## What to do
Copy every line of the data that includes the string "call".

## Working data
▼

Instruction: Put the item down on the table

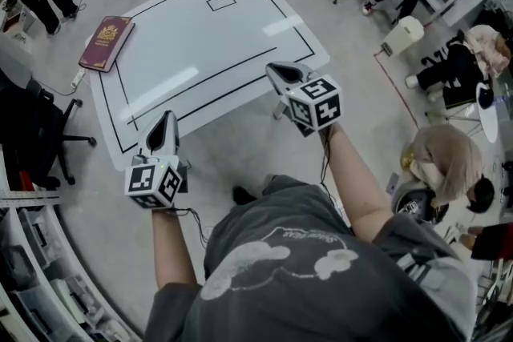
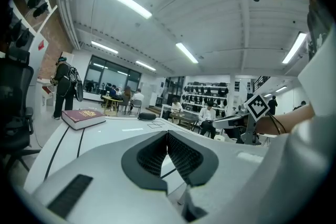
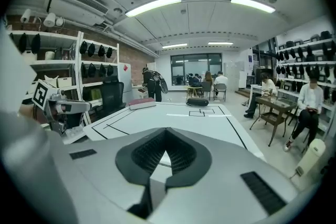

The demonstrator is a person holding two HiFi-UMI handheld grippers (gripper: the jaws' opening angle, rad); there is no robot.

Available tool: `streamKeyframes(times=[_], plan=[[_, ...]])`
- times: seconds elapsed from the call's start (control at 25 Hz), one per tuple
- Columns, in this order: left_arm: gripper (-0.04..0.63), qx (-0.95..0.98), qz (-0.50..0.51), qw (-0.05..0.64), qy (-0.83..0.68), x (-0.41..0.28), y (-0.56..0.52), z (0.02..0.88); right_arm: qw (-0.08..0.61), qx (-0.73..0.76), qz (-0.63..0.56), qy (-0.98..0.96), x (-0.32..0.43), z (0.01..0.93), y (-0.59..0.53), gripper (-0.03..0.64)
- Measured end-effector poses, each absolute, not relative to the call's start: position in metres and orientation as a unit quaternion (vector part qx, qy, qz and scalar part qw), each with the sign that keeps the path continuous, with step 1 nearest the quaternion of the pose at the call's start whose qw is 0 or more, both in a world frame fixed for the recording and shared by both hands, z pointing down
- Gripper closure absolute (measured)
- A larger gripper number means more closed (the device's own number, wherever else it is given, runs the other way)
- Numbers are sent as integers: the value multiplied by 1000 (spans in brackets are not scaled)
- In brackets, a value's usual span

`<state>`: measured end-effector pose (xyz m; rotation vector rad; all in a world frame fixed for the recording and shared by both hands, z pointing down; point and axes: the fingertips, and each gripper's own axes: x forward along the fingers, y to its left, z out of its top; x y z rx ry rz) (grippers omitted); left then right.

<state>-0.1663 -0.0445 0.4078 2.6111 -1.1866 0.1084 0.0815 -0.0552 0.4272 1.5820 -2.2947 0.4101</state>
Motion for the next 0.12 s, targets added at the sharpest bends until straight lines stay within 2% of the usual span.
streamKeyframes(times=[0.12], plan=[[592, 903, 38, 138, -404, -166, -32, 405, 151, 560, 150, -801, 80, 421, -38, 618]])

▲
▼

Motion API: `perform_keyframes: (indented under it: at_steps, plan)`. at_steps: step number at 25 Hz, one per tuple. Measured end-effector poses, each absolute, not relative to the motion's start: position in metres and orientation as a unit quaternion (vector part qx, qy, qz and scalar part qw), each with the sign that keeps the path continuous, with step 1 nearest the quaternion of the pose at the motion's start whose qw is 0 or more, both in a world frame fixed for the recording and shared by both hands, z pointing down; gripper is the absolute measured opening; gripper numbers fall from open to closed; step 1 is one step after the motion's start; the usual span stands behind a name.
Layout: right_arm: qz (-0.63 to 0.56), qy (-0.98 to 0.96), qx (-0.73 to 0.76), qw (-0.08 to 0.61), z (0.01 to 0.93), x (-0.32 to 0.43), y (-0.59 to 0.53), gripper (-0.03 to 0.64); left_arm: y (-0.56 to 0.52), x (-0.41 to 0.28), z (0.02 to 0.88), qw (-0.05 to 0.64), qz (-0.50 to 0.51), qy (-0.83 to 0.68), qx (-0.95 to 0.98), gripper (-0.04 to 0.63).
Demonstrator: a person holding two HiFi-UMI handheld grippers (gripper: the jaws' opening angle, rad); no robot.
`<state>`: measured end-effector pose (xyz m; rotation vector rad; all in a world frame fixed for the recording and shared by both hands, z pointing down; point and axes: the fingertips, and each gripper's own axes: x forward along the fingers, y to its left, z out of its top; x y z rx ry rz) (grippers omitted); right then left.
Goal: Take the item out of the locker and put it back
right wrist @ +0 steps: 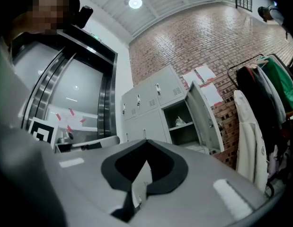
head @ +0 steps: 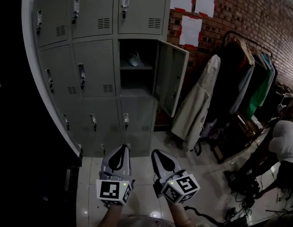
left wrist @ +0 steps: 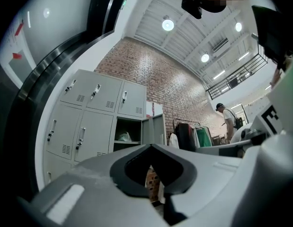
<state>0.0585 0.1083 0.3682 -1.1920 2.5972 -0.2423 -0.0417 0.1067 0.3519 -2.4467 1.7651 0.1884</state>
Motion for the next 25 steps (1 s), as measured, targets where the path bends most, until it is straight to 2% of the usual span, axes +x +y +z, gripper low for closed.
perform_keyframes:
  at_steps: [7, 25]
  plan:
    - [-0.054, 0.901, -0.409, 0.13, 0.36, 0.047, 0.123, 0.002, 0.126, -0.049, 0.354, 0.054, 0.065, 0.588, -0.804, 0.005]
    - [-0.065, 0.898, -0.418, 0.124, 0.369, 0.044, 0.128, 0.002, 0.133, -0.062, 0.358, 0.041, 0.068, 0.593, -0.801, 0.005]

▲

## Task answer
- times: seconds elapsed from the call's start (control at 25 Hz), one per tuple
- Measured end-effector poses, each absolute, not relative to the call's start: position in metres and orientation as a unit quaternion (vector part qx, qy, qz and scalar part qw), each with the sign that keeps the path continuous, with step 1 nearest the quaternion of the pose at the call's start whose qw is 0 or more, both in a world frame fixed for the recording and shared by both hands, z pointing down

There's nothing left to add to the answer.